Recorded data
╔══

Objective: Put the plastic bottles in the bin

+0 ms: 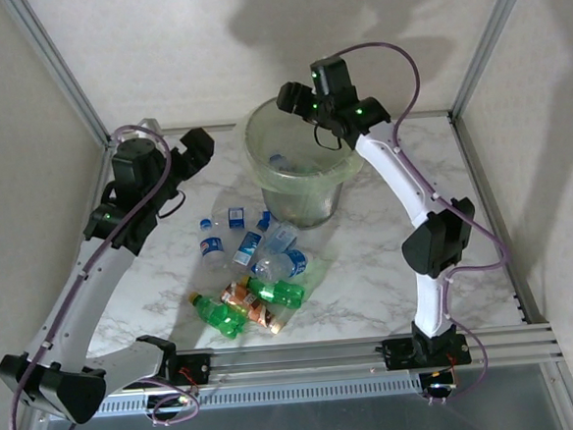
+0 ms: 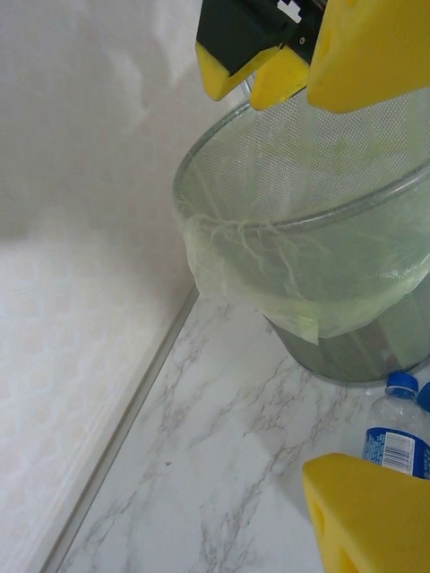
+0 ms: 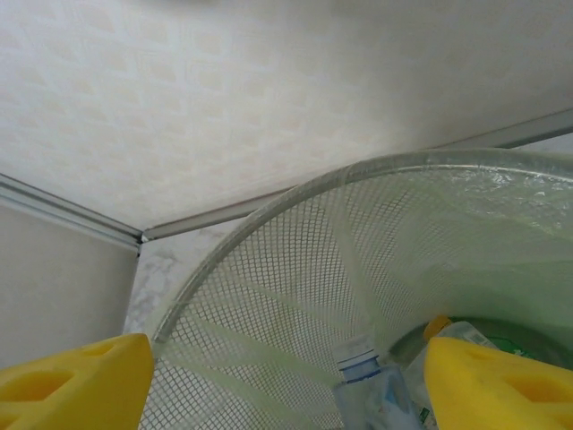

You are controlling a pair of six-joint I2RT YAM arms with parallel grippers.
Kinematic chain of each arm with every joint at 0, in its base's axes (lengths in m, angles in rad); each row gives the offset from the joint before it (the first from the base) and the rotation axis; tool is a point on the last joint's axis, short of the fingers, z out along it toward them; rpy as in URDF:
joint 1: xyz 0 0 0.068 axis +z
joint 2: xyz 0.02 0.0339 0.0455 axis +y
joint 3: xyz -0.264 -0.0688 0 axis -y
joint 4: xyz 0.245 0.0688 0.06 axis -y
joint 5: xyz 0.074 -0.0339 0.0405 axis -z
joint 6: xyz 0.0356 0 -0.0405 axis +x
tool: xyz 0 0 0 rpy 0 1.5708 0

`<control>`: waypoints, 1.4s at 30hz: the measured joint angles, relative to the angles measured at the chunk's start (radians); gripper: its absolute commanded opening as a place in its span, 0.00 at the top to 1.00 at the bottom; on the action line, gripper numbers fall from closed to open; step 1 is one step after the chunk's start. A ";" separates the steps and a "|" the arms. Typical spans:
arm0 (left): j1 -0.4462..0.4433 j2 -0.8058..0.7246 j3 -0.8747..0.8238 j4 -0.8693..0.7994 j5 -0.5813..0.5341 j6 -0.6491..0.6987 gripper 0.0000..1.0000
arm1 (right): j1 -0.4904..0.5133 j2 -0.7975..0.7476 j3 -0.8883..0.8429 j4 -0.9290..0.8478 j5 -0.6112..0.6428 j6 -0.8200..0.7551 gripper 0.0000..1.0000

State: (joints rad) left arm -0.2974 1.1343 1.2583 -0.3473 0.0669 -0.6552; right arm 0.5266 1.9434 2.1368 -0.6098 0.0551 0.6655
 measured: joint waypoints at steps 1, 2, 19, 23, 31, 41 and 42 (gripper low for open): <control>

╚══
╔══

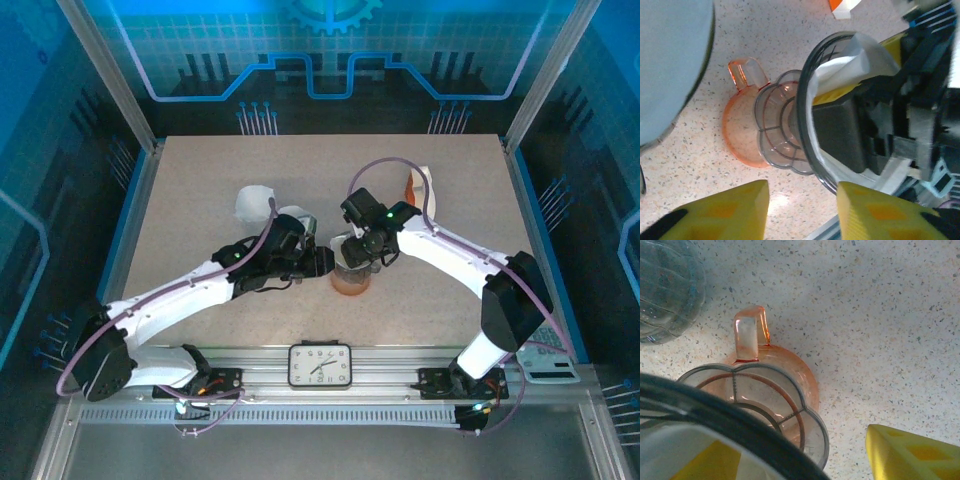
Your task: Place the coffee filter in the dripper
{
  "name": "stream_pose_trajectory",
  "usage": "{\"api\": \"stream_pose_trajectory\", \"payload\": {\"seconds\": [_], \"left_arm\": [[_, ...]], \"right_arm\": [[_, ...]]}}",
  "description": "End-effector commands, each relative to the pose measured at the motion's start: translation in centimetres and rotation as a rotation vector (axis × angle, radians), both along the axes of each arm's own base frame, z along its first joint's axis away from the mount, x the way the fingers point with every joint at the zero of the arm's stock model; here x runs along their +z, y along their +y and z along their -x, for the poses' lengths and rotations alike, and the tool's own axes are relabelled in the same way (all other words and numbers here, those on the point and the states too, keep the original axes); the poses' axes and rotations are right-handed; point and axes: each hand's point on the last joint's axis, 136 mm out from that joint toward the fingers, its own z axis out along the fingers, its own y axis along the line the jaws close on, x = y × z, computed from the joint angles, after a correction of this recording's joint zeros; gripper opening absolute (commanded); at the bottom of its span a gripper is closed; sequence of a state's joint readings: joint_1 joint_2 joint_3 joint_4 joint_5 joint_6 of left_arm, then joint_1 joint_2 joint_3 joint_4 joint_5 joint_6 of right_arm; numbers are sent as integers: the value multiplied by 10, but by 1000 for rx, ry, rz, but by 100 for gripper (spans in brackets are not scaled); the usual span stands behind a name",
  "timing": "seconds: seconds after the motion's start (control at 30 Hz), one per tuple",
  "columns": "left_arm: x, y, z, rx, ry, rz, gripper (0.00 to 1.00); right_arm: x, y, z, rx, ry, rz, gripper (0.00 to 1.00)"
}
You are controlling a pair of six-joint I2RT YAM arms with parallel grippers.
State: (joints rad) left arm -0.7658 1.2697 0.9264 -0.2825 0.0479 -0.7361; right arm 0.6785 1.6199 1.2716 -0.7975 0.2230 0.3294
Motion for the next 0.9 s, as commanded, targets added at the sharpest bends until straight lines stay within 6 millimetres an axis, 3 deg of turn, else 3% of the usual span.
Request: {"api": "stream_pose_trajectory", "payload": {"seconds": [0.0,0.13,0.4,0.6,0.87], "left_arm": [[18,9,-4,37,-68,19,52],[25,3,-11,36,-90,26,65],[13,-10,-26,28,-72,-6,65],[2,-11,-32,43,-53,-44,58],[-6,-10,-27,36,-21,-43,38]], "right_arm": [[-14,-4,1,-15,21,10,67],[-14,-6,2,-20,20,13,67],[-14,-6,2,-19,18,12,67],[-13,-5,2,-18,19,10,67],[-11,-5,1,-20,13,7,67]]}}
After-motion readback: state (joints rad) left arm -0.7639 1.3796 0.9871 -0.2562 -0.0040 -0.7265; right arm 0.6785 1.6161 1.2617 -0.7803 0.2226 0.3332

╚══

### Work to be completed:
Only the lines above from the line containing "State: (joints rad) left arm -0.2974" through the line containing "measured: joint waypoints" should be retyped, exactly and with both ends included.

### Response to this task:
State: (joints rad) left arm -0.2974 1.1343 1.2583 -0.3473 0.0669 -0.6552; right arm 0.5266 1.9434 2.1368 -0.6098 0.0551 0.6655
 measured: joint waypoints at steps 1, 2, 19, 23, 31, 41 and 42 (gripper low for open): <control>

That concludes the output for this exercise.